ABOUT THIS EXERCISE: Filter the listing below, keeping only the lines with the word "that".
** GIVEN MATERIAL follows **
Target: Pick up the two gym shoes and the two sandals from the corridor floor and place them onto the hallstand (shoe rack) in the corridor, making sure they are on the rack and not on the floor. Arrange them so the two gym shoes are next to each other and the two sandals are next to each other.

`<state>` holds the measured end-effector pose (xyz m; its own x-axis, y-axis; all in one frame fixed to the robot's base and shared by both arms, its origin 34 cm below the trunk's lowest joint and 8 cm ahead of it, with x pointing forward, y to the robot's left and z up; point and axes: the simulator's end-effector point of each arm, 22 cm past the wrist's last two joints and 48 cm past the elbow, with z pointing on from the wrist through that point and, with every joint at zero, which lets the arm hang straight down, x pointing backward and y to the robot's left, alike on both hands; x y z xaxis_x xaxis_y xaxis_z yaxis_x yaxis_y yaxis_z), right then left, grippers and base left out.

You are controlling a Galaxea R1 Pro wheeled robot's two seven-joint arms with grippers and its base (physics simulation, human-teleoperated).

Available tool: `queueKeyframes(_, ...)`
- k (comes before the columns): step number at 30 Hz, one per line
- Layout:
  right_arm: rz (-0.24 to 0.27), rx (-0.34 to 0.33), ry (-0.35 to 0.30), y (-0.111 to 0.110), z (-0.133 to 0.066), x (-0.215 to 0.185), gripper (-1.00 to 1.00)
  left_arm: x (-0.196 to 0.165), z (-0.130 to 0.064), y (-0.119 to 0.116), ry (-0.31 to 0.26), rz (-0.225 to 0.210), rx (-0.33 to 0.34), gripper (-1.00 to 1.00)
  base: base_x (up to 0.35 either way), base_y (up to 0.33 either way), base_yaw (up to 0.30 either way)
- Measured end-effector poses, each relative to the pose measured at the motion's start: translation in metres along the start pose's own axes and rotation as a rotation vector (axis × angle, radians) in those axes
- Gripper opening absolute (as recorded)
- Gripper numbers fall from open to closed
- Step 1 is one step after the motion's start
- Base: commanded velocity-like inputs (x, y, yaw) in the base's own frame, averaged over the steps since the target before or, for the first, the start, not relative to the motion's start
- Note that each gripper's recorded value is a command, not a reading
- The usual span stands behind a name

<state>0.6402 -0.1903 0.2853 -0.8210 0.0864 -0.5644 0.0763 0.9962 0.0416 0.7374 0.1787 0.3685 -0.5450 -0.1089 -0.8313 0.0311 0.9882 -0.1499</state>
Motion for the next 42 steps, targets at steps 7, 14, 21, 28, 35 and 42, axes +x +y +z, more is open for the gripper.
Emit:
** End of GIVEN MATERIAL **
PROBLEM SOLUTION:
`<state>` holds the measured end-effector pose (xyz m; its own x-axis, y-axis; all in one frame fixed to the robot's base and shared by both arms, its origin 34 cm below the trunk's lowest joint and 8 cm ahead of it, with x pointing forward, y to the robot's left and z up; point and axes: the simulator's end-effector point of each arm, 22 cm past the wrist's last two joints and 48 cm past the elbow, with z pointing on from the wrist through that point and, with every joint at zero, which lets the arm hang straight down, x pointing backward and y to the robot's left, alike on both hands; x y z xaxis_x xaxis_y xaxis_z yaxis_x yaxis_y yaxis_z), right then left, grippers and base left out.
- Note that each gripper's recorded value is a command, not a reading

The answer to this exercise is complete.